Any available SUSE and openSUSE KVM Image I tried, ended in a VM that stuck on boot with the message "a start job is running for /dev/disk/by-uuid" or dropped into the dracut emergency shell after a timeout.
No partitions could be found, only "/dev/sda" was visible from inside the VM, gdisk dropped a lot of warnings and errors as well:
Caution! After loading partitions, the CRC doesn't check out! Warning! Main and backup partition tables differ! Use the 'c' and 'e' options on the recovery & transformation menu to examine the two tables. Warning! One or more CRCs don't match. You should repair the disk! Main header: OK Backup header: OK Main partition table: ERROR Backup partition table: ERROR Partition table scan: MBR: protective BSD: not present APM: not present GPT: damaged **************************************************************************** Caution: Found protective or hybrid MBR and corrupt GPT. Using GPT, but disk verification and recovery are STRONGLY recommended. **************************************************************************** Warning! Secondary partition table overlaps the last partition by 18315034227491254276 blocks! You will need to delete this partition or resize it in another utility.
I tried it on a Proxmox VE Host with a LVM-Thin Datastore, a closer look at the LVM-Thin Device of one of the affected VMs confirmed the missing partitions:
fdisk -l /dev/mapper/pve-vm--9181--disk--0 Disk /dev/mapper/pve-vm--9181--disk--0: 24 GiB, 25769803776 bytes, 50331648 sectors Units: sectors of 1 * 512 = 512 bytes Sector size (logical/physical): 512 bytes / 512 bytes I/O size (minimum/optimal): 524288 bytes / 524288 bytes Disklabel type: dos Disk identifier: 0x406b6f28 Device Boot Start End Sectors Size Id Type /dev/mapper/pve-vm--9181--disk--0-part1 1 50331647 50331647 24G ee GPT Partition 1 does not start on physical sector boundary.
I chased that issue down for weeks and almost gave up because I didn't found any clue, it just felt like no one ever faced a similar issue before. After lot of different tests on multiple systems and configurations, my LVM-Thin Storage seemed to cause the issue and by accident I finally found a hint in the Proxmox Forum (Archive: [1], [2]).
Indeed, no Idea why but I disabled zeroing on the LV during conversion to Thin:
lvconvert --type thin-pool pve/lv_test -Zn -y
The official Proxmox Documentation
(Archive: [1],
[2])
doesn't mention the Parameter -Zn
, obviously because of very good reasons.
Tests with a new LVM-Thin with enabled zeroing (default) confirmed that all issues I faced earlier seem to be caused by that.
A new VM based on the same qcow2
image as before is now starting without any issue,
delay or timeout, just as expected, also the partition table looks way better:
fdisk -l /dev/mapper/pve-vm--9181--disk--0 Disk /dev/mapper/pve-vm--9181--disk--0: 24 GiB, 25769803776 bytes, 50331648 sectors Units: sectors of 1 * 512 = 512 bytes Sector size (logical/physical): 512 bytes / 512 bytes I/O size (minimum/optimal): 65536 bytes / 65536 bytes Disklabel type: gpt Disk identifier: 0D13903E-0408-4963-9C0D-A455B37C6062 Device Start End Sectors Size Type /dev/mapper/pve-vm--9181--disk--0-part1 2048 6143 4096 2M BIOS boot /dev/mapper/pve-vm--9181--disk--0-part2 6144 73727 67584 33M EFI System /dev/mapper/pve-vm--9181--disk--0-part3 73728 50331614 50257887 24G Linux filesystem
I installed some VMs "normally" by booting a .iso files, also importing qcow2 images with a "flat" / "oldschool" Partition Layout, like the Rocky Linux Generic Cloud Image, which comes with a single XFS formatted MBR Partition, was working without the above problems.
So it looks like that's something specific to disk images with 'protective MBR' GPT and EFI Partitions.
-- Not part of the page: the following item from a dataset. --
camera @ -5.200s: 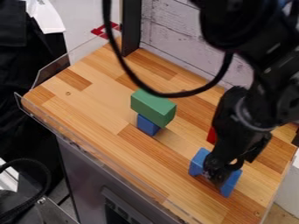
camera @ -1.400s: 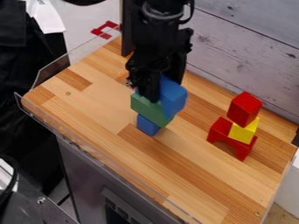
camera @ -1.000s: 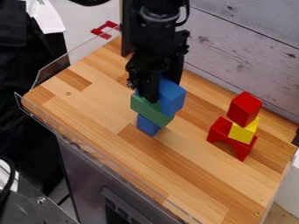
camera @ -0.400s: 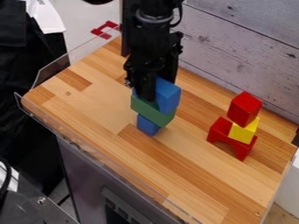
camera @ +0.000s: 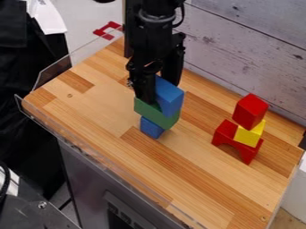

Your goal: Take the blue object and put it on top of the other

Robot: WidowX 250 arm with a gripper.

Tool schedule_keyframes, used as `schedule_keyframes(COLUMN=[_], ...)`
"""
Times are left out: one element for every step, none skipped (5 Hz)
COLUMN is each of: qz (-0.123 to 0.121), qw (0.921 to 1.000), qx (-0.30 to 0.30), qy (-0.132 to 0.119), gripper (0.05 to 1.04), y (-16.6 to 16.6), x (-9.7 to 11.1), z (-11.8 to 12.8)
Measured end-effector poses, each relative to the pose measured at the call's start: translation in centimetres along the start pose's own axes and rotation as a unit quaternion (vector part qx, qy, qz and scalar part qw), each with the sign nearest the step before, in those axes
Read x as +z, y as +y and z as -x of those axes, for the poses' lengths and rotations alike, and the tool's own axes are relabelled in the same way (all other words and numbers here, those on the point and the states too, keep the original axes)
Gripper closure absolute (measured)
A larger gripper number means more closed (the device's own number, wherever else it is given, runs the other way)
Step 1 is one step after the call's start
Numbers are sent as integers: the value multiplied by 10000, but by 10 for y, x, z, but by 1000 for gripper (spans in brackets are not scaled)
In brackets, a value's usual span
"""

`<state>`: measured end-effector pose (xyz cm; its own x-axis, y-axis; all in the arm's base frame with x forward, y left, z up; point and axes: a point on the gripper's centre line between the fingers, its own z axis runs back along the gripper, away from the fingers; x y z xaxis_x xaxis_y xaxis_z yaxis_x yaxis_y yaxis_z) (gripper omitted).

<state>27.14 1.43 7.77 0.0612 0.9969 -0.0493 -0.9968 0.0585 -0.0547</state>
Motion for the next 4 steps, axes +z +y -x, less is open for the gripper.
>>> schedule_keyframes(qz=[-7, -11, -91, -85], qw=[10000, 10000, 9998, 9992], qx=[-2, -14, -36, -163], qy=[2, -17, -165, -356], gripper=[77, 84, 84, 84], y=[-1, -1, 6, 4], x=[1, 1, 14, 42], z=[0, -1, -4, -4])
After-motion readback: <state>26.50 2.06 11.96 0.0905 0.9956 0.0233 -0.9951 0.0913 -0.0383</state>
So far only SUSE and openSUSE Images seem to use such a Layout by default.
To be perfectly honest, I didn't have a fully technical explanation why disabled zeroing on LVM-Thin
has such an impact when importing PMBR disks. I can only assume that during the LV creation and qcow2
import as well as conversion to raw
there is some messing around with the first few sectors.
Fact is: I enabled zeroing on the LVM-Thin LV, everything got back to normal and the pre-build images behave now as they are supposed to.